## WORK INSTRUCTIONS:
Reproduce every line of the material below exactly. No pictures belong in the copy.

[RECORDED DATA — start]

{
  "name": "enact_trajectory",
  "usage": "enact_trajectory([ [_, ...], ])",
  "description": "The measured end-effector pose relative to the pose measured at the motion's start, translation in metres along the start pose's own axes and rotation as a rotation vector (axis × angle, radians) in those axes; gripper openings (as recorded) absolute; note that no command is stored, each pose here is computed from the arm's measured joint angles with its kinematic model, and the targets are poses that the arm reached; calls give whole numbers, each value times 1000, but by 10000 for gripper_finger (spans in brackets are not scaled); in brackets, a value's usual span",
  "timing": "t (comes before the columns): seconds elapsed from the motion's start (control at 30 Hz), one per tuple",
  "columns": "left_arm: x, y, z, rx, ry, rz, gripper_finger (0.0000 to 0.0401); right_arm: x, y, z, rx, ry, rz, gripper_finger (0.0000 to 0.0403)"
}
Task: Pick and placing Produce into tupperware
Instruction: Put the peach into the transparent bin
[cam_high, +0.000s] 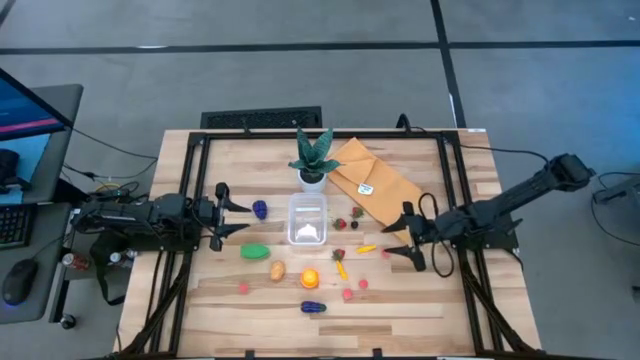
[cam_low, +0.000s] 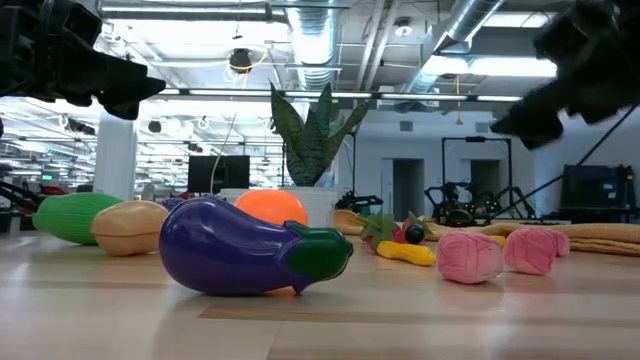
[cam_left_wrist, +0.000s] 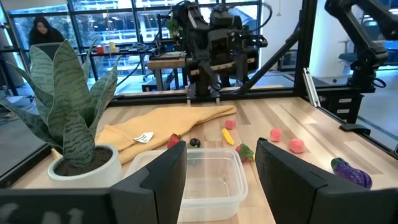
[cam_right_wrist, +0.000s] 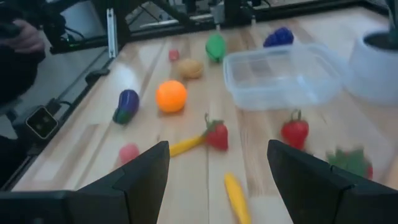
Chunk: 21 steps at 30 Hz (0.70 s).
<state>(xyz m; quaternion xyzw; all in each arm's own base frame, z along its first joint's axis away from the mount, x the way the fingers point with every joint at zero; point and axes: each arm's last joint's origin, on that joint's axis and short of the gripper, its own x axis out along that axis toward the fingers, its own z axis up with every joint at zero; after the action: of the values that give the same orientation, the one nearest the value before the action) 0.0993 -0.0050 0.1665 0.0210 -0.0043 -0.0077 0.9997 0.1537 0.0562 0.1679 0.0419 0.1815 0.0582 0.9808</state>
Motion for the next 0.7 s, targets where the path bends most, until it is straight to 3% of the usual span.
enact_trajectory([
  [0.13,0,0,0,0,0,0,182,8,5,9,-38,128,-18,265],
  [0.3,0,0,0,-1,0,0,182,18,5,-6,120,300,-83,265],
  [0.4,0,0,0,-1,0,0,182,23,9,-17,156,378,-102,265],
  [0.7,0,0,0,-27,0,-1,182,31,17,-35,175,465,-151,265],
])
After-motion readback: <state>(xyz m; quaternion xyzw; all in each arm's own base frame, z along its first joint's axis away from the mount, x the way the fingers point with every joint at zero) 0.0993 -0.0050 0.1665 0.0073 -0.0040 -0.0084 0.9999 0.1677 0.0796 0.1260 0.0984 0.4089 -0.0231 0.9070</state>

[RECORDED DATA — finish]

## WRITTEN RESPONSE:
{
  "name": "enact_trajectory",
  "usage": "enact_trajectory([ [_, ...], ])",
  "description": "The measured end-effector pose relative to the pose measured at the motion's start, translation in metres along the start pose's own axes and rotation as a rotation vector (axis × angle, radians) in those axes; gripper openings (as recorded) absolute; note that no command is stored, each pose here is computed from the arm's measured joint angles with its kinematic model, and the targets are poses that the arm reached; calls give whole numbers, each value times 1000, but by 10000 for gripper_finger (spans in brackets are not scaled); in brackets, a value's usual span",
  "timing": "t (comes before the columns): seconds elapsed from the motion's start (control at 30 Hz), one per tuple",
  "columns": "left_arm: x, y, z, rx, ry, rz, gripper_finger (0.0000 to 0.0401); right_arm: x, y, z, rx, ry, rz, gripper_finger (0.0000 to 0.0403)"
}
Task: Pick and placing Produce into tupperware
Instruction: Put the peach into the transparent bin
[cam_high, +0.000s] 
[cam_low, +0.000s] 
[cam_left_wrist, +0.000s] 
[cam_right_wrist, +0.000s] 
Chunk: 21 steps at 30 Hz (0.70 s).
<state>(xyz m; quaternion xyzw; all in each arm's own base frame, z along its first joint's axis away from the mount, x the way the fingers point with every joint at zero; point and axes: each arm's last joint's origin, on that joint's axis and short of the gripper, its own x axis out along that axis toward the fingers, its own z axis up with every joint at zero; after the action: of the values that give the same orientation, the one nearest the value before the action) 0.0993 -0.0050 0.1665 0.0210 -0.0043 -0.0077 0.9997 0.1537 0.0562 0.1679 0.0419 0.1815 0.0582 0.9808</state>
Motion for the next 0.7 s, targets where the path bends most, until it is straight to 3% of the usual span.
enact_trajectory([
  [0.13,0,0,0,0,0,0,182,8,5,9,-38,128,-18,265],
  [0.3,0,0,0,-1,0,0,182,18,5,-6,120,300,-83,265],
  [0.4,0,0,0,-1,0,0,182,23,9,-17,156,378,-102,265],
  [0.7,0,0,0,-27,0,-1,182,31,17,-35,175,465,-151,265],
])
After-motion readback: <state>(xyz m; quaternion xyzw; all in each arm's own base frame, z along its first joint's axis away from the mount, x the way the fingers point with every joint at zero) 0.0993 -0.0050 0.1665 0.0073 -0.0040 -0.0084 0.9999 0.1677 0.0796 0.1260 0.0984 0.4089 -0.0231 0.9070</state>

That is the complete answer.